■ EXERCISE DESCRIPTION
The lines from the start of the data through the line containing "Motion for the" are to be reproduced exactly, both ends included.

■ DATASET CONTENT
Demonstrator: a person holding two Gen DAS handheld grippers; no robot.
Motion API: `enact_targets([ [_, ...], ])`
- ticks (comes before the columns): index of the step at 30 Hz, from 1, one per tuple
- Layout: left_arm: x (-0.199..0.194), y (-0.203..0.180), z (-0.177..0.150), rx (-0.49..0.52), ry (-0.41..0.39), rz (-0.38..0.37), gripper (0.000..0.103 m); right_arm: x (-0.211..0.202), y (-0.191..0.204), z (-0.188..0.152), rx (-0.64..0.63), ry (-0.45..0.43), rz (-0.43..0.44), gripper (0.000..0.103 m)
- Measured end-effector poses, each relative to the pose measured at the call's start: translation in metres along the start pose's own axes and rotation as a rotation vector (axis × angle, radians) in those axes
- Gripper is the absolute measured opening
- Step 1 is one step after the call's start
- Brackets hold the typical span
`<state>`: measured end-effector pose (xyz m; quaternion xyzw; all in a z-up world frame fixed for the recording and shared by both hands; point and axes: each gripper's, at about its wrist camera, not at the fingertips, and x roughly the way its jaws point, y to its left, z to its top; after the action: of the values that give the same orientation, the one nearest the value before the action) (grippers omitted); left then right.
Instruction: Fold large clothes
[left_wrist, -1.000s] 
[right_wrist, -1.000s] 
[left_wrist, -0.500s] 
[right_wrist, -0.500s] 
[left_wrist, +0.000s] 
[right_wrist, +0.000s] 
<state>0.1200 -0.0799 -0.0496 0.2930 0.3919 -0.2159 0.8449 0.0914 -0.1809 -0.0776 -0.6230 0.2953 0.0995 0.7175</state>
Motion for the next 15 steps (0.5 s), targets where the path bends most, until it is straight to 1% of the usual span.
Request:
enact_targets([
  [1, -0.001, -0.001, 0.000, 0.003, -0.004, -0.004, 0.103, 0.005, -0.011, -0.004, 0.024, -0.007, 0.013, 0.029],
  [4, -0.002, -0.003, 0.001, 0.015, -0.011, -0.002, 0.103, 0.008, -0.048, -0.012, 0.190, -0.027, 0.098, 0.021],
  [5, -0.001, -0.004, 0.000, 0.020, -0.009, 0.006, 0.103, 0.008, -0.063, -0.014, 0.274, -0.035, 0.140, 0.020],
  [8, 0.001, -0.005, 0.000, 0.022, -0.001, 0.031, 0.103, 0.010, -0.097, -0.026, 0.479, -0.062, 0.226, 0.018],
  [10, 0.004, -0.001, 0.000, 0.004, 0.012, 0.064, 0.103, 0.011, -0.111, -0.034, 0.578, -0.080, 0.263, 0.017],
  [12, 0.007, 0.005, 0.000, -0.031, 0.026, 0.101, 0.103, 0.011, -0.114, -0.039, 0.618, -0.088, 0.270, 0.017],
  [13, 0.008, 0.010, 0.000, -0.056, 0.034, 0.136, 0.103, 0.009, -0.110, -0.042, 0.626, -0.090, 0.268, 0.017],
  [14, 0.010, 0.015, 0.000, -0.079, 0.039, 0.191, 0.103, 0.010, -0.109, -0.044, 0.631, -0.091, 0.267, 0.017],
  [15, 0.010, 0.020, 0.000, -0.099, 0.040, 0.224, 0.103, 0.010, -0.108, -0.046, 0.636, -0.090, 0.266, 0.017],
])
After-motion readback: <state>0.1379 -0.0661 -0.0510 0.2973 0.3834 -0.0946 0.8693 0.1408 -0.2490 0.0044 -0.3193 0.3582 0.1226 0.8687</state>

■ RESPONSE TO THE EXERCISE
Demonstrator: a person holding two Gen DAS handheld grippers; no robot.
Motion API: `enact_targets([ [_, ...], ])`
- ticks (comes before the columns): index of the step at 30 Hz, from 1, one per tuple
- Layout: left_arm: x (-0.199..0.194), y (-0.203..0.180), z (-0.177..0.150), rx (-0.49..0.52), ry (-0.41..0.39), rz (-0.38..0.37), gripper (0.000..0.103 m); right_arm: x (-0.211..0.202), y (-0.191..0.204), z (-0.188..0.152), rx (-0.64..0.63), ry (-0.45..0.43), rz (-0.43..0.44), gripper (0.000..0.103 m)
- Measured end-effector poses, each relative to the pose measured at the call's start: translation in metres along the start pose's own axes and rotation as a rotation vector (axis × angle, radians) in those axes
- Gripper is the absolute measured opening
- Step 1 is one step after the call's start
- Brackets hold the typical span
`<state>`: measured end-effector pose (xyz m; quaternion xyzw; all in a z-up world frame fixed for the recording and shared by both hands; point and axes: each gripper's, at about its wrist camera, not at the fingertips, and x roughly the way its jaws point, y to its left, z to its top; after the action: of the values that give the same orientation, the one nearest the value before the action) (grippers omitted); left then right.
Instruction: Fold large clothes
[left_wrist, -1.000s] 
[right_wrist, -1.000s] 
[left_wrist, -0.500s] 
[right_wrist, -0.500s] 
[left_wrist, +0.000s] 
[right_wrist, +0.000s] 
<state>0.1200 -0.0799 -0.0496 0.2930 0.3919 -0.2159 0.8449 0.0914 -0.1809 -0.0776 -0.6230 0.2953 0.0995 0.7175</state>
Motion for the next 15 steps (0.5 s), targets where the path bends most, until it is straight to 1% of the usual span.

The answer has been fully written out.